Alfa Sun GFI

The friendliest place on the web for anyone with an RV or an interest in RVing!
If you have answers, please help by responding to the unanswered posts.

Alfasun

New member
Joined
May 7, 2021
Posts
4
Location
Wa
Hello from Olympia, WA. I have an Alfa Sun 5th wheel. I'm hoping someone can tell me where my GFI outlets are located. I can't find them anywhere! Non in the bathroom or galley....
 
Most RVs have just a few GFIs and daisy chain a bunch more outlets from it.
Just find one GFI and trip it and you go around plugging a 3 light tester into outlets to see which are on that GFI.
 
My problem is specific to one breaker that feeds 4 outlets. I get perfect 118 volts on half of each outlet, the other half reads low erratic volts. Hope this makes sense...
 
Nope, makes no sense. What does the GFI have to do with it?
Everyone says "go to the gfi", there are no gfis?? So can anyone explain why 4 outlets on one circuit read perfect 118 volts while probing hot to common and also hot to ground and yet STILL not work? One plug on each outlet reads erratic.
 
Well most people who know nothing about electricity always blame the GFI since they have no clue how it works. You either need to hire an electrician or start taking your outlets out and looking them over.
 
Thank you all for your responses. Is there an Alfa Sun owner out there who can tell me where even one of my GFI's are?
 
Everyone says "go to the gfi", there are no gfis?? So can anyone explain why 4 outlets on one circuit read perfect 118 volts while probing hot to common and also hot to ground and yet STILL not work? One plug on each outlet reads erratic.
You have to test the outlet while it's delivering power to a load. A voltmeter doesn't load the circuit so a bad high resistance connection can deliver voltage the voltmeter can measure, but choke off the current that's also needed to produce power.

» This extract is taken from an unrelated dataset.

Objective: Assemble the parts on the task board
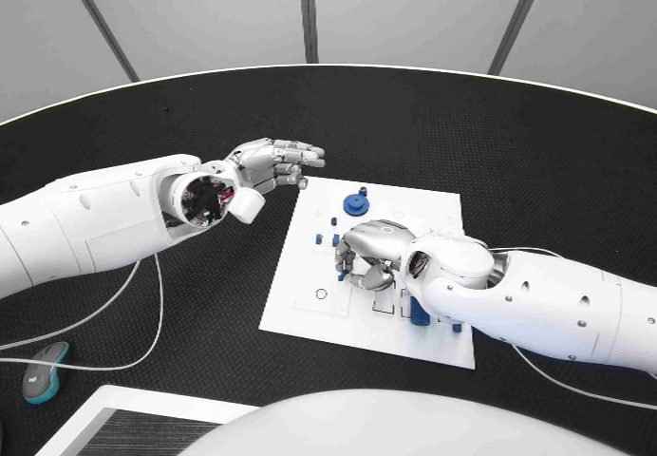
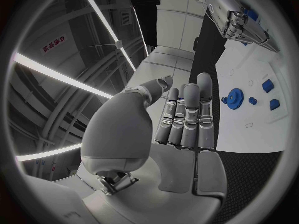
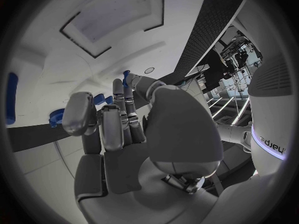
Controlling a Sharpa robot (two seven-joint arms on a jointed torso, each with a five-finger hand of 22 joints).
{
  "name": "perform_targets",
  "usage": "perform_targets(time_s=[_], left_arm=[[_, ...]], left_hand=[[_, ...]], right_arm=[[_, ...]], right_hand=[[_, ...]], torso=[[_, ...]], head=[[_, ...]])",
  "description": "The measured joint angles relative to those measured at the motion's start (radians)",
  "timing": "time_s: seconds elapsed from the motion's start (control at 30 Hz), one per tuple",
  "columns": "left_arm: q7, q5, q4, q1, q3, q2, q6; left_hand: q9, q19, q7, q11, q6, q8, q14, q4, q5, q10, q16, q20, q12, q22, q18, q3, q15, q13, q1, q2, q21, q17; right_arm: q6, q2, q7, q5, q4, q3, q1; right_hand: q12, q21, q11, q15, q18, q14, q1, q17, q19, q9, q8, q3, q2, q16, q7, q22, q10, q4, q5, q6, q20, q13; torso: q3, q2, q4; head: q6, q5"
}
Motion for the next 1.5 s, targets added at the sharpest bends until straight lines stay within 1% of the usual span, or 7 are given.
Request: perform_targets(time_s=[0.7, 0.8, 0.87, 0.9, 1.0, 1.1, 1.5], left_arm=[[-0.003, 0.0, -0.004, 0.0, 0.0, 0.003, 0.003], [-0.004, 0.0, -0.004, 0.0, 0.0, 0.003, 0.003], [-0.004, 0.0, -0.005, 0.0, 0.0, 0.004, 0.003], [-0.004, 0.0, -0.005, 0.0, 0.0, 0.004, 0.003], [-0.005, 0.0, -0.006, 0.0, 0.0, 0.004, 0.004], [-0.006, 0.0, -0.006, 0.0, 0.0, 0.004, 0.005], [-0.002, 0.0, -0.008, 0.0, 0.0, 0.002, 0.001]], left_hand=[[-0.001, 0.0, 0.004, 0.004, -0.004, -0.004, -0.004, 0.004, 0.0, -0.004, 0.0, 0.0, 0.0, -0.002, 0.0, -0.004, 0.004, 0.0, 0.0, 0.0, 0.0, -0.001], [-0.001, 0.0, 0.004, 0.004, -0.004, -0.004, -0.004, 0.004, 0.0, -0.004, 0.0, 0.0, 0.0, -0.002, 0.0, -0.004, 0.004, 0.0, 0.0, 0.0, 0.0, -0.001], [-0.001, 0.0, 0.004, 0.004, -0.004, -0.004, -0.004, 0.004, 0.0, -0.004, 0.0, 0.0, 0.0, -0.002, 0.0, -0.004, 0.004, 0.0, 0.0, 0.0, 0.0, -0.001], [-0.001, 0.0, 0.004, 0.004, -0.004, -0.004, -0.004, 0.004, 0.0, -0.004, 0.0, 0.0, 0.0, -0.002, 0.0, -0.004, 0.004, 0.0, 0.0, 0.0, 0.0, -0.001], [-0.001, 0.0, 0.004, 0.004, -0.004, -0.004, -0.004, 0.004, 0.0, -0.004, 0.0, 0.0, 0.0, -0.002, 0.0, -0.004, 0.004, 0.0, 0.0, 0.0, 0.0, -0.001], [-0.001, 0.0, 0.004, 0.004, -0.004, -0.004, -0.004, 0.004, 0.0, -0.004, 0.0, 0.0, -0.004, -0.002, 0.0, -0.004, 0.004, 0.0, 0.0, 0.0, -0.004, -0.001], [-0.001, 0.0, 0.004, 0.004, -0.004, -0.004, -0.004, 0.004, 0.0, -0.004, 0.0, 0.0, -0.004, -0.002, 0.0, -0.004, 0.004, 0.0, 0.0, 0.0, -0.004, -0.001]], right_arm=[[0.016, 0.017, 0.0, 0.0, -0.007, -0.002, -0.007], [0.023, 0.018, -0.006, 0.0, -0.01, -0.002, -0.007], [0.025, 0.018, -0.008, 0.0, -0.013, -0.002, -0.007], [0.025, 0.018, -0.009, 0.0, -0.014, -0.002, -0.007], [0.017, 0.016, -0.007, 0.0, -0.017, -0.002, -0.007], [0.004, 0.013, -0.003, 0.0, -0.015, -0.002, -0.007], [-0.061, -0.036, -0.001, 0.0, 0.046, -0.003, -0.007]], right_hand=[[-0.004, 0.0, 0.002, 0.0, 0.0, 0.0, 0.0, 0.0, 0.0, 0.001, -0.004, 0.0, 0.0, 0.0, 0.0, 0.0, -0.002, 0.0, 0.0, 0.0, 0.0, 0.0], [-0.008, -0.01, 0.002, 0.0, 0.0, 0.0, -0.008, -0.006, 0.0, 0.002, -0.006, -0.003, 0.007, 0.0, 0.0, -0.004, -0.002, -0.003, 0.0, -0.007, 0.0, 0.0], [-0.021, -0.021, 0.012, 0.0, 0.0, 0.0, -0.018, -0.01, 0.0, 0.005, -0.008, -0.003, 0.002, -0.005, 0.004, -0.009, -0.012, -0.003, 0.0, -0.027, 0.0, -0.002], [-0.034, -0.028, 0.019, 0.002, 0.0, 0.0, -0.027, -0.01, -0.004, 0.003, -0.017, -0.003, 0.002, -0.005, 0.012, -0.012, -0.032, -0.003, 0.0, -0.045, 0.004, -0.007], [-0.073, -0.051, 0.043, 0.025, 0.0, 0.001, -0.048, -0.015, -0.018, -0.009, -0.046, -0.003, -0.019, -0.005, 0.035, -0.024, -0.094, -0.003, 0.0, -0.091, 0.018, -0.023], [-0.1, -0.08, 0.06, 0.036, 0.0, 0.0, -0.063, -0.024, -0.031, -0.013, -0.058, -0.006, -0.034, -0.005, 0.046, -0.041, -0.147, 0.0, 0.007, -0.111, 0.031, -0.044], [-0.101, -0.106, 0.061, 0.036, 0.0, 0.0, -0.071, -0.037, -0.036, -0.017, -0.069, -0.02, -0.042, -0.009, 0.041, -0.059, -0.183, -0.006, 0.009, -0.13, 0.036, -0.057]], torso=[[-0.0006, -0.001, 0.0007], [-0.0004, -0.001, 0.0007], [-0.0001, -0.001, 0.0006], [0.0, -0.001, 0.0006], [0.0, -0.001, 0.0001], [0.0006, -0.001, 0.0001], [0.0019, 0.0, 0.0011]], head=[[0.0, 0.002], [0.0, 0.002], [0.0, 0.002], [0.0, 0.002], [0.0, 0.002], [0.0, 0.001], [0.0, -0.004]])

If there's a high resistance connection you'll see the voltage go away as soon as you turn on the load.

The safest way to connect both the voltmeter and a load to a single outlet is to use a 3 way extension cord. Plug the extension cord into the suspect outlet, probe one of the extension outlets and plug the load into another one.
 
Is this a used RV you just purchased? If it is, maybe the previous owner took them all out and replaced them with standard outlets.
 
In any case, a GFCI can't cause an outlet to do what you described. You still will want to learn where the GFCI is (either breaker or the first outlet in a chain), but that's a future project. It's not going to fix your volage issue.
 
I get perfect 118 volts on half of each outlet, the other half reads low erratic volts. Hope this makes sense...
Just to make sure we understand, these are duplex outlets (two receptacles in each) and one of the two has good voltage on the hot side but the other does not? On all four outlets?

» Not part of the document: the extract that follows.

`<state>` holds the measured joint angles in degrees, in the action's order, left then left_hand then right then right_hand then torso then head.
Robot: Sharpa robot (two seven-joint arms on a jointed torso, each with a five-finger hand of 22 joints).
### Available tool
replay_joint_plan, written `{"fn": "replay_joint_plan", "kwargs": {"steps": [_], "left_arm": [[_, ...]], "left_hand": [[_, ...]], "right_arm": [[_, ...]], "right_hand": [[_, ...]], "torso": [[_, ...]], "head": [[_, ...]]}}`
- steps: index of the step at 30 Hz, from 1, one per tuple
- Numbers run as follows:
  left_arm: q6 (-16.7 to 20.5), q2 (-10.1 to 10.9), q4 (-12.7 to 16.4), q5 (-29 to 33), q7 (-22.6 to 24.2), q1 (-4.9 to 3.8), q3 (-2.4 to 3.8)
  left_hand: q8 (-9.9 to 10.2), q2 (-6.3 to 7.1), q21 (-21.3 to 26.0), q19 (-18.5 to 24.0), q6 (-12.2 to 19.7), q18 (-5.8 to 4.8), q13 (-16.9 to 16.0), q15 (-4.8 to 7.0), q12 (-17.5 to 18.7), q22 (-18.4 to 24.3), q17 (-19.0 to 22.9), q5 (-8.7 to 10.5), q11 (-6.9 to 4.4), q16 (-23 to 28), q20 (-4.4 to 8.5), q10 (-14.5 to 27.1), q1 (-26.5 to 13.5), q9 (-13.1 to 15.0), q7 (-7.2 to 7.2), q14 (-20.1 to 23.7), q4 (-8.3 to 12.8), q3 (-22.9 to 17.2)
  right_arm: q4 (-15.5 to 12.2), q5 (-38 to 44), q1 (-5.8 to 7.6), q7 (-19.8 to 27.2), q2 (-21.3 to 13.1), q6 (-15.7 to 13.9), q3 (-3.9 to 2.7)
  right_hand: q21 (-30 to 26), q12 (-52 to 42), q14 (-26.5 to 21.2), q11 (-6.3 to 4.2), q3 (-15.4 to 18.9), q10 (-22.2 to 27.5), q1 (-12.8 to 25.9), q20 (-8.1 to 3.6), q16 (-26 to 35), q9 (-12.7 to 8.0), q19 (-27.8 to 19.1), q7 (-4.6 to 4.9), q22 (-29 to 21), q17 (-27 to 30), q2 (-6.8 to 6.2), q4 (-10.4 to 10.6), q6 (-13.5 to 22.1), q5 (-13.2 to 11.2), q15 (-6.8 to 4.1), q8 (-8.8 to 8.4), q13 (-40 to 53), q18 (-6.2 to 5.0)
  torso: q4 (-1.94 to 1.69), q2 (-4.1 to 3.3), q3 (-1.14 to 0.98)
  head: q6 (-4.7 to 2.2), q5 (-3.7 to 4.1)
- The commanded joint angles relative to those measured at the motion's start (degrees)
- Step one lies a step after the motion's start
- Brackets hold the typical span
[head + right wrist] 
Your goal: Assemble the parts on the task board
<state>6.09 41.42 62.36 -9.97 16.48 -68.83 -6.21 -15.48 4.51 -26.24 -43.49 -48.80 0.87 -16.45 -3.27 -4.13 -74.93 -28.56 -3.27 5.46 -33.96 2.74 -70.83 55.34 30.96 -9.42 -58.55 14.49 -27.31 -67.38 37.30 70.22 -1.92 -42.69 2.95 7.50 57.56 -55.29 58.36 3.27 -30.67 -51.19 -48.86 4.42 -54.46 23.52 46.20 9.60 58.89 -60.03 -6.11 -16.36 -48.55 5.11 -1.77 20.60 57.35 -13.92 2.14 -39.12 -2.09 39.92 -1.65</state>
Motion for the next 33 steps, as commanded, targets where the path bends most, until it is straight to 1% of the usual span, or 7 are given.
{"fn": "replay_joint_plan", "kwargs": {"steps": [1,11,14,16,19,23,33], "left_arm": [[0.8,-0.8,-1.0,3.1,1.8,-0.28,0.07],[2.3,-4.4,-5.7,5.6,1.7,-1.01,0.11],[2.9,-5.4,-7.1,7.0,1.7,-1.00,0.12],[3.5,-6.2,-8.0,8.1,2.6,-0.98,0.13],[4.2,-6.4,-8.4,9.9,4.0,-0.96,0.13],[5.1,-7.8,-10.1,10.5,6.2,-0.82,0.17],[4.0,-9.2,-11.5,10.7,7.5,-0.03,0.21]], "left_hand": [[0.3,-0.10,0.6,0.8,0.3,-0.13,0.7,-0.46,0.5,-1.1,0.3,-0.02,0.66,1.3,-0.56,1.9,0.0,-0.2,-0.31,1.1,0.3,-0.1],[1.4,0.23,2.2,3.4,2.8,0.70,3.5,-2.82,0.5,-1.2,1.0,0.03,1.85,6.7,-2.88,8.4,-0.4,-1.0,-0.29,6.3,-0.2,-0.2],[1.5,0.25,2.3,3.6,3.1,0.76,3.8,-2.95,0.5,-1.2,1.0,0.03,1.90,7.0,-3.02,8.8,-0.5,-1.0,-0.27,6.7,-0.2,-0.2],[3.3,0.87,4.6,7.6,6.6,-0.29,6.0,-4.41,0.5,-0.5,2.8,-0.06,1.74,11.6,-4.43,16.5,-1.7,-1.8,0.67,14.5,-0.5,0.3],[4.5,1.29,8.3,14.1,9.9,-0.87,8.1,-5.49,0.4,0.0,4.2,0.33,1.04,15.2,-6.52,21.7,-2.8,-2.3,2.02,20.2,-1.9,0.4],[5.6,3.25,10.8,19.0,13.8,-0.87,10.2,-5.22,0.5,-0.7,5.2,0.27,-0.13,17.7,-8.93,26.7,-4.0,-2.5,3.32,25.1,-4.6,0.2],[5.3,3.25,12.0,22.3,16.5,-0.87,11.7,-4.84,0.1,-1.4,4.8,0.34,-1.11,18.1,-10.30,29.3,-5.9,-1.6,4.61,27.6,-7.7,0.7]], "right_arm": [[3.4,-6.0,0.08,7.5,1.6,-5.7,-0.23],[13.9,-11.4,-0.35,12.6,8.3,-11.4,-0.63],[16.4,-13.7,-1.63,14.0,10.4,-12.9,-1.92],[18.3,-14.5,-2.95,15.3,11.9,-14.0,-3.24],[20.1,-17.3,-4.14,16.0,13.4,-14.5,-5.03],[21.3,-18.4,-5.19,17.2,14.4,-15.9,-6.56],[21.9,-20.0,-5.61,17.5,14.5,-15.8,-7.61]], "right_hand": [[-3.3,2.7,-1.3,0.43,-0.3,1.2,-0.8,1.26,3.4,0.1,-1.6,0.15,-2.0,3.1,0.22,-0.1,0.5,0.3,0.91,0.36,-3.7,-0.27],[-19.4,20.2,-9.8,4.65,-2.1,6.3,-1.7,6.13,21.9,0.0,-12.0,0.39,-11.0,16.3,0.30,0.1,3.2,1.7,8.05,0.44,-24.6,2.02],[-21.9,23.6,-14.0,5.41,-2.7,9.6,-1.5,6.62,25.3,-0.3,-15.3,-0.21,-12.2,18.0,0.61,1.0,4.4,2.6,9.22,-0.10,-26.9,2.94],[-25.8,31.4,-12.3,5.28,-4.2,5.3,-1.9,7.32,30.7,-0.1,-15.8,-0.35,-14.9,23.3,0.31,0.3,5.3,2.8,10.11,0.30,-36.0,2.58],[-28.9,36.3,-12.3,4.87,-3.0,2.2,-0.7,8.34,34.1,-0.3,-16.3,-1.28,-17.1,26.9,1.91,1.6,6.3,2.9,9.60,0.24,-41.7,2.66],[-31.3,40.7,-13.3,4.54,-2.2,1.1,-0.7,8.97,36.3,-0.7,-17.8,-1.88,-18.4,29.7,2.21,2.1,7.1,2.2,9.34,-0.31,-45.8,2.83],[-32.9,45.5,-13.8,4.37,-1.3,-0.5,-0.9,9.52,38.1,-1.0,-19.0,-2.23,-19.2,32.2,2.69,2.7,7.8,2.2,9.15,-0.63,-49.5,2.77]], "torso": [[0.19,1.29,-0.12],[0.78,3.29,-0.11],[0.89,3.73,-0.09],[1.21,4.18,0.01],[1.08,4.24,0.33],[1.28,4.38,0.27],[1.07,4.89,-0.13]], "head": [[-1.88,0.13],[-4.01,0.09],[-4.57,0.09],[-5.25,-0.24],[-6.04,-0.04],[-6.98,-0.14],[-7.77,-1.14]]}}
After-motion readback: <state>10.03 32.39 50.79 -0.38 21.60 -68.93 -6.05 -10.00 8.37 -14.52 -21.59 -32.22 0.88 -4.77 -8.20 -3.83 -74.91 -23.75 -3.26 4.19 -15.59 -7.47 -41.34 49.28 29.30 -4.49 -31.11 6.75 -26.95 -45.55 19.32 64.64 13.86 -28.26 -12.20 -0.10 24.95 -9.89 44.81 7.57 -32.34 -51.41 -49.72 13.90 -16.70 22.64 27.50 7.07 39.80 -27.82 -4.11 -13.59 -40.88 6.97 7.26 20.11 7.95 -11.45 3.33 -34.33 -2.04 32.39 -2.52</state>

It's possible for the two receptacles in each outlet to be independently wired, but it would be unusual for all 4 to be that way. Especially in an RV. It's also highly unlikely you have 4 faulty outlets. You can verify that possibility of split outlets by removing the cover and seeing how many wires go in/out and whether the metal tab between the two outlets has been removed on one or both sides.

Do the load test that lou described - that will prove or rule out some other possibilities.